Miracle Comeback Sends Kardinals To DIII State Championship

Author: Bob Bird |

That cliché proved itself true with the Kardinals’ 21-16 playoff win against the Homer Mariners. And the Mariners played their hearts out Saturday afternoon at Ed Hollier Field in Kenai — but also lost their heads. With costly penalties late in the game, the Mariners lost an apparently sealed up 16-14 lead with under a minute to play. All they needed was to receive a kickoff and run out the clock and the time-outs that Kenai had remaining. But some lucky bounces for Kenai and veteran clock management by Kards’ QB Justin Yragui changed the entire scenario.

 

As expected, a closely fought defensive battle emerged throughout a mostly scoreless first half until the Mariners’ Jake Tappan stole a Yragui pass and scampered untouched for about 45 yards into the end zone. A critical 2-pt conversion gave Homer an 8-0 halftime advantage.

 

The Kardinals ate up almost the entire 3rd quarter with a clock-control running game that mixed Bobby Hayes and William Wilson, who was hardly used in the 1st half. Starting from their own 15, the Kards took the ball in from about 3 yards on a wide, untouched run by Bobby Hayes. The 2-pt conversion was good and the game was knotted 8-8 at the end of the quarter.

 

On the first play of the 4th quarter the Mariners’ Chris Martishev took an end-around sweep 34 yards from the short side of the hash marks, broke a tackle and entered paydirt.
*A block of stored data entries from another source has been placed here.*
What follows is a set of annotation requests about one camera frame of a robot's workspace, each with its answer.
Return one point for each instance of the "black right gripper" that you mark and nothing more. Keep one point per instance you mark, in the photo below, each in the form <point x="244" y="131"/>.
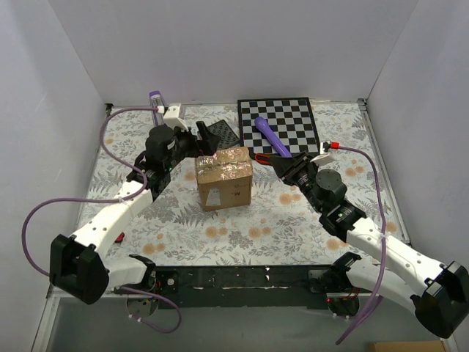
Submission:
<point x="290" y="167"/>

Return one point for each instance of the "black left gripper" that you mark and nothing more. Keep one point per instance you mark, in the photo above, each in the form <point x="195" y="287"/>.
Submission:
<point x="198" y="139"/>

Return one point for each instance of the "brown cardboard express box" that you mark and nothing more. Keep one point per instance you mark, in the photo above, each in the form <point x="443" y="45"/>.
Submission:
<point x="225" y="179"/>

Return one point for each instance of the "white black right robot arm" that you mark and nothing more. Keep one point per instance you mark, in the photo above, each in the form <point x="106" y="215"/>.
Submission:
<point x="437" y="293"/>

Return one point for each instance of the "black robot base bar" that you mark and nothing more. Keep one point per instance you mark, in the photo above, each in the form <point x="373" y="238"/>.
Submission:
<point x="251" y="285"/>

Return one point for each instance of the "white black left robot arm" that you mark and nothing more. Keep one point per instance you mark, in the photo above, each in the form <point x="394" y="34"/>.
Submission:
<point x="76" y="263"/>

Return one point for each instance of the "grey studded building plate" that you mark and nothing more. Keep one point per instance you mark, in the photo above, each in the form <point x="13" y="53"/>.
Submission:
<point x="228" y="138"/>

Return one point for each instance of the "black white chessboard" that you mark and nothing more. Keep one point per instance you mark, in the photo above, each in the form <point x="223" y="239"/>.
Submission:
<point x="291" y="119"/>

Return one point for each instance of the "purple toy microphone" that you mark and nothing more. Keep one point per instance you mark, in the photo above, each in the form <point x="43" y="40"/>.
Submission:
<point x="262" y="125"/>

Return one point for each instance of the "purple capped clear bottle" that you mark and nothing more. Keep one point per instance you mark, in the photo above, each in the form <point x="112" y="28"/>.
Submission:
<point x="158" y="103"/>

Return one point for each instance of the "small red object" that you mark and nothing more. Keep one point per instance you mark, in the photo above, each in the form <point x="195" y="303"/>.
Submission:
<point x="120" y="238"/>

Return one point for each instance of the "brown cardboard boxes on floor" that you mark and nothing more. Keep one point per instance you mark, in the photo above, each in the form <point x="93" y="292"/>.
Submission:
<point x="420" y="346"/>

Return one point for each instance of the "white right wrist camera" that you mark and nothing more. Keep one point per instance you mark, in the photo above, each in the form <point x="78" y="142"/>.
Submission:
<point x="326" y="154"/>

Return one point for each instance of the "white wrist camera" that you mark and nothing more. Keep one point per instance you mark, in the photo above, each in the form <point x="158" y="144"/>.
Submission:
<point x="326" y="154"/>
<point x="172" y="116"/>

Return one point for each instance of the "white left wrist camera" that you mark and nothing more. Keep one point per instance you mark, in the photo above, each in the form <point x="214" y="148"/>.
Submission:
<point x="172" y="116"/>

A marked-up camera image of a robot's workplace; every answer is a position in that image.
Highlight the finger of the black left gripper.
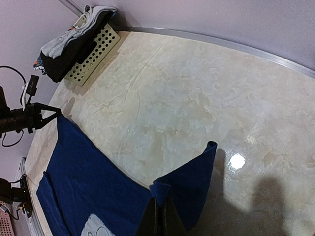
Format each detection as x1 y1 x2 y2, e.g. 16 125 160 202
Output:
33 103 62 130

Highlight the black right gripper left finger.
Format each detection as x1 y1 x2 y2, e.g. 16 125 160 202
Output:
135 197 162 236

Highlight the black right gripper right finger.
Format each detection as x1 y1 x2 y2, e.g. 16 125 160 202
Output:
162 198 188 236

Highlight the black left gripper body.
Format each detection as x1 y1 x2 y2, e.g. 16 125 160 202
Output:
14 104 42 134

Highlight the solid blue garment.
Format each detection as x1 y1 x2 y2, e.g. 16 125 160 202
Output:
36 116 217 236

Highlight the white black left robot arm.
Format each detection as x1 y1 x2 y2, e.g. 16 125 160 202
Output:
0 87 62 136

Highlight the cream perforated laundry basket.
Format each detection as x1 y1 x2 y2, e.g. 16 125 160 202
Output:
64 24 120 86

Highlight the black white orange printed shirt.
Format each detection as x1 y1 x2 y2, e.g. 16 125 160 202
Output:
33 55 47 75

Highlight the black garment in basket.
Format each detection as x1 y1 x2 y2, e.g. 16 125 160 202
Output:
40 13 115 83

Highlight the grey garment in basket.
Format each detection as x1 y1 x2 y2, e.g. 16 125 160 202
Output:
41 5 117 59

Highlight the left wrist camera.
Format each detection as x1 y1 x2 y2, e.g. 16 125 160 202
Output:
20 75 39 110

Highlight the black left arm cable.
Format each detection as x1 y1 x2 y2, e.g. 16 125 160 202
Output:
0 65 28 148

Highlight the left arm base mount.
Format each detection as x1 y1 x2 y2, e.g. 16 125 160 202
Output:
0 176 28 220

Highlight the aluminium front rail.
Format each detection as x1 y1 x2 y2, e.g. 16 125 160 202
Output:
19 157 45 236

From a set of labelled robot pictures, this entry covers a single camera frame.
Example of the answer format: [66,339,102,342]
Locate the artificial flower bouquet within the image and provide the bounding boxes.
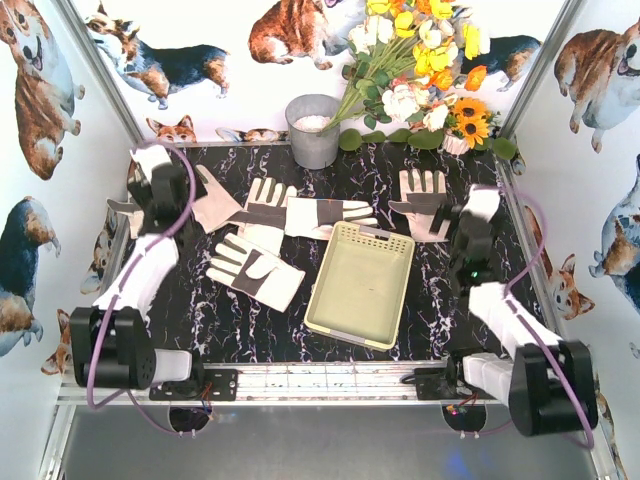
[325,1,491,130]

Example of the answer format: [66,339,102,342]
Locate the horizontal white grey work glove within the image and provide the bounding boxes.
[284,197,378,240]

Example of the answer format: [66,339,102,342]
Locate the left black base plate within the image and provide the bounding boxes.
[149,368,239,402]

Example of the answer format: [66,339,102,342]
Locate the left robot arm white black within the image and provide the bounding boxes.
[70,142,198,390]

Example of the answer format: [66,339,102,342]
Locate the small sunflower pot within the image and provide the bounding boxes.
[441,97,500,156]

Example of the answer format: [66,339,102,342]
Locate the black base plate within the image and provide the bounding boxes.
[149,368,239,402]
[400,349,479,401]

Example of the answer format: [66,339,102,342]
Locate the far left white grey glove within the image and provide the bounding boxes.
[106,199,144,239]

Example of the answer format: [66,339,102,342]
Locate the beige work glove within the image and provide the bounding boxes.
[192,164,244,234]

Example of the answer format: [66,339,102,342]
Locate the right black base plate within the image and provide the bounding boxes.
[400,349,479,401]

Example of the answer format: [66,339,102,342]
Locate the grey metal bucket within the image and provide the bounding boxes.
[285,94,340,170]

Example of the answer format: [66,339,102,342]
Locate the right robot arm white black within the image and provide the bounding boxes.
[434,185,598,449]

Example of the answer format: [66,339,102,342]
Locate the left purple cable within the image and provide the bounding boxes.
[85,140,197,437]

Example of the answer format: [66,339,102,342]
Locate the pale green plastic storage basket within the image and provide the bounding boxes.
[304,221,415,352]
The Mariners were again successful with the conversion, and led 16-8.

 

After an exchange of possessions the Kards were forced to punt from their own 25. That is when the Kardinal punter Cole Langham unleashed a 63 yard bomb of a punt, a beautiful vertical spiral that proceeded to bounce Kenai’s way, all the way to Homer’s 12. With 6 minutes to go, the ball in their possession and an entire field to work with, Homer was in the driver’s seat. But with 4th and 1 on their 39, the Mariner’s troubles began with a false start that put them back 5 yards and forced them to punt. The punt was shanked and ruled out of bounds after only 10 yards at the Homer 42. With 2:55 remaining, Kenai had great field position to drive for the tie. Coming up short of the first down on a 3rd and 5 run, the Kards were awarded an additional 15 when Homer was hit with another personal foul for head contact. Then a key pass to Langham, who had a late-afternoon sun to contend with, brought the ball to the 10. With 1:04 remaining, Kenai called time out, then watched as Yragui took a roll-out to his right and dove into the endzone, making it 16-14 — but with the critical 2-pt conversion still necessary.

 

It failed, inches short, and the jubilant Homer squad had a 16-14 lead with less than a minute remaining and the kickoff coming to them.

 

Kenai has three times this season worked “pop-up” kickoffs to retain possession, but this time an on-side squibber kick was called for. It went straight to Homer’s Wyatt Count, who had the ball hit his legs and was recovered by the Kardinals on their own 48.

 

But again, Homer had the game in hand when a high snap eluded Yragui from the shotgun formation. The ball bounced once on the ground and Yragui made the recovery, but it put Kenai on their own 38 with just 46 ticks left on Father Time.

 

And again, Yragui was chased on a roll-out to the sidelines with absolutely no hope when Count grabbed his back collar and jerked him to the ground with a classic “horse-collar” tackle. The 15-yard penalty put the ball on the Homer 46 with now 37 seconds remaining. A 14-yd pass to Sawyer Vann brought it out of bounds to the 34 with :30 left. A swing pass to the long side of the field brought it inside the 20, now putting Kenai into field goal range with :21.8 left on the clock. Yragui then threw an 18-yard up-the-middle slant to Bobby Hayes, and with a single point-after, Kenai’s miraculous comeback was complete.

 

The Kardinals will play Barrow, 22-18 victors over Houston, next Saturday in Anchorage for the ASAA Division III championship.